→ **Data excerpts**

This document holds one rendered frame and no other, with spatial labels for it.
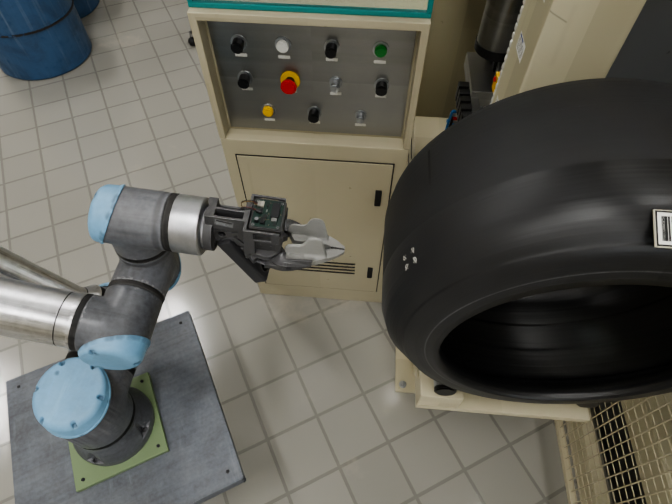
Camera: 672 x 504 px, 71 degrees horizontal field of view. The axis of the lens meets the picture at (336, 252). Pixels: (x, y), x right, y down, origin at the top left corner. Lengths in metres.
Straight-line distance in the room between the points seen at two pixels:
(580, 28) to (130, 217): 0.71
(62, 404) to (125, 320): 0.39
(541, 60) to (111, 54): 3.19
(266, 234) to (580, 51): 0.55
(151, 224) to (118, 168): 2.12
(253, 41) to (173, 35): 2.52
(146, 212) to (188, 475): 0.75
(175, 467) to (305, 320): 0.95
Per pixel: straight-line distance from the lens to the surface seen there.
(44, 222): 2.75
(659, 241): 0.58
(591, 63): 0.89
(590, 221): 0.57
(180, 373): 1.38
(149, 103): 3.21
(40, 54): 3.60
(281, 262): 0.72
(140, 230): 0.74
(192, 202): 0.73
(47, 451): 1.45
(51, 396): 1.15
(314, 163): 1.44
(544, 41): 0.85
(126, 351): 0.77
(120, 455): 1.31
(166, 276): 0.84
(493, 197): 0.60
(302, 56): 1.28
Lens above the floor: 1.83
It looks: 55 degrees down
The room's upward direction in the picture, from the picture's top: straight up
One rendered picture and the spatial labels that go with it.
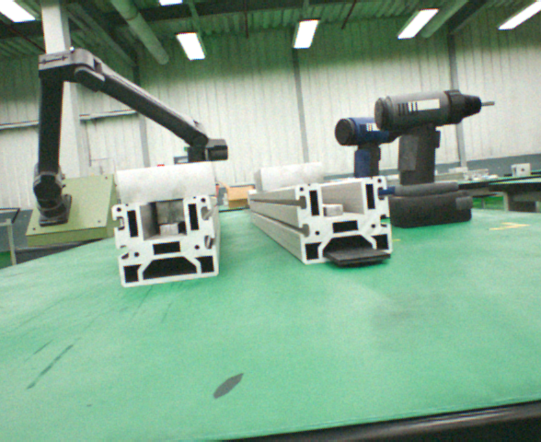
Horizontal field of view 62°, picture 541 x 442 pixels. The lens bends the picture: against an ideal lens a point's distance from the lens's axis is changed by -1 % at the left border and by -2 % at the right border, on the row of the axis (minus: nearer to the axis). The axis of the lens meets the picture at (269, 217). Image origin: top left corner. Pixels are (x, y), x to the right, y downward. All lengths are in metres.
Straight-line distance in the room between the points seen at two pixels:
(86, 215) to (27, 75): 12.60
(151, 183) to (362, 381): 0.41
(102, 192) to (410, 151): 1.07
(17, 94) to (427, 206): 13.58
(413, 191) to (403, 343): 0.55
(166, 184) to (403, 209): 0.39
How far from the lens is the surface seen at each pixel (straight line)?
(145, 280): 0.49
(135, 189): 0.56
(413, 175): 0.78
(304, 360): 0.22
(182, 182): 0.55
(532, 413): 0.19
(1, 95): 14.27
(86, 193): 1.60
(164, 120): 1.36
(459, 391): 0.19
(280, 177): 0.81
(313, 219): 0.49
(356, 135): 0.96
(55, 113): 1.33
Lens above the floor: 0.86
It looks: 3 degrees down
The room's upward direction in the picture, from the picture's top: 6 degrees counter-clockwise
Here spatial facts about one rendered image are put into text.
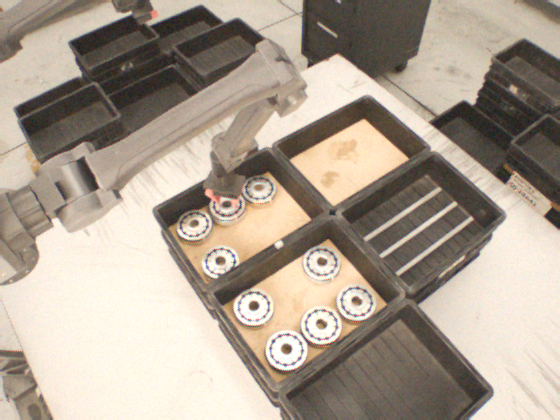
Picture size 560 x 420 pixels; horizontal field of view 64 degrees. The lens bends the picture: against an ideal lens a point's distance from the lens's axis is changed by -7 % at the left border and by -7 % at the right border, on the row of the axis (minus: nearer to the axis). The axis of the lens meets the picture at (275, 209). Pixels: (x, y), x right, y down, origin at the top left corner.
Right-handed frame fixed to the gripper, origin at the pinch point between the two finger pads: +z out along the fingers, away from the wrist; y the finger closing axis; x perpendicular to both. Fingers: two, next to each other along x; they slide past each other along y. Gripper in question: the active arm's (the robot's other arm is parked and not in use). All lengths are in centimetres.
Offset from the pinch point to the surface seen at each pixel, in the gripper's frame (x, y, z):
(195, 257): 15.7, 4.4, 7.0
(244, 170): -12.2, -1.1, -0.9
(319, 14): -165, 8, 32
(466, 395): 34, -72, 9
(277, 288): 18.4, -20.1, 7.4
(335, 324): 25.6, -37.2, 4.8
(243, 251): 10.2, -7.9, 6.8
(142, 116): -73, 75, 46
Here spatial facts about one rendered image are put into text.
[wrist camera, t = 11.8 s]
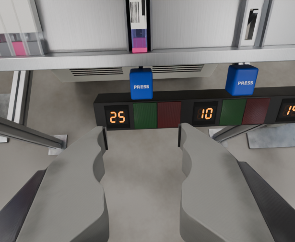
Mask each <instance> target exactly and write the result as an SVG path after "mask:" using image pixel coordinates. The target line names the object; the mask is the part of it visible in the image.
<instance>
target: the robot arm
mask: <svg viewBox="0 0 295 242"><path fill-rule="evenodd" d="M178 147H180V149H181V150H182V151H183V156H182V171H183V172H184V174H185V175H186V177H187V178H186V179H185V180H184V181H183V183H182V188H181V201H180V226H179V231H180V235H181V237H182V239H183V240H184V241H185V242H295V209H294V208H293V207H291V206H290V205H289V204H288V203H287V202H286V201H285V200H284V199H283V198H282V197H281V196H280V195H279V194H278V193H277V192H276V191H275V190H274V189H273V188H272V187H271V186H270V185H269V184H268V183H267V182H266V181H265V180H264V179H263V178H262V177H261V176H260V175H259V174H258V173H257V172H256V171H255V170H254V169H253V168H252V167H251V166H250V165H249V164H248V163H247V162H244V161H238V160H237V159H236V158H235V157H234V156H233V155H232V154H231V153H230V152H229V151H228V150H227V149H226V148H224V147H223V146H222V145H221V144H219V143H218V142H217V141H215V140H213V139H212V138H211V137H209V136H207V135H206V134H204V133H203V132H201V131H199V130H198V129H196V128H195V127H193V126H191V125H190V124H188V123H182V124H178ZM106 150H108V143H107V130H106V127H103V126H97V127H95V128H93V129H92V130H91V131H90V132H88V133H87V134H85V135H84V136H82V137H81V138H80V139H78V140H77V141H75V142H74V143H73V144H71V145H70V146H69V147H67V148H66V149H65V150H63V151H62V152H61V153H60V154H59V155H58V156H57V157H56V158H55V159H54V160H53V161H52V162H51V163H50V164H49V166H48V167H47V168H46V169H44V170H38V171H37V172H36V173H35V174H34V175H33V176H32V177H31V178H30V179H29V181H28V182H27V183H26V184H25V185H24V186H23V187H22V188H21V189H20V190H19V191H18V192H17V193H16V195H15V196H14V197H13V198H12V199H11V200H10V201H9V202H8V203H7V204H6V205H5V206H4V208H3V209H2V210H1V211H0V242H107V241H108V239H109V216H108V209H107V205H106V197H105V192H104V188H103V186H102V184H101V183H100V181H101V179H102V177H103V176H104V174H105V168H104V162H103V154H104V153H105V151H106Z"/></svg>
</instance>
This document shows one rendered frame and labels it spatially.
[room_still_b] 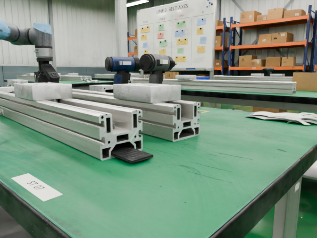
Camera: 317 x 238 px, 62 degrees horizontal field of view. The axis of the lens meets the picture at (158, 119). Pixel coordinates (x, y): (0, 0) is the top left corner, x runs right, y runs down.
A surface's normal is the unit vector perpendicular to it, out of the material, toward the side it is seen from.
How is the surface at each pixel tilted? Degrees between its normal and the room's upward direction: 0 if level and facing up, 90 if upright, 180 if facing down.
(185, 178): 0
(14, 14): 90
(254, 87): 90
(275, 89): 90
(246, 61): 91
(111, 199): 0
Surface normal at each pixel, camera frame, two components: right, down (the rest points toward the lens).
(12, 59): 0.74, 0.12
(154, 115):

→ **Exercise goal**
All lines of the records above with the word "toward" in them are to be copied.

→ **Answer to the exercise**
A surface's normal is the unit vector perpendicular to it, out of the material, toward the side it is seen from.
Surface normal at each pixel, camera frame, two components: right, down (the rest points toward the lens).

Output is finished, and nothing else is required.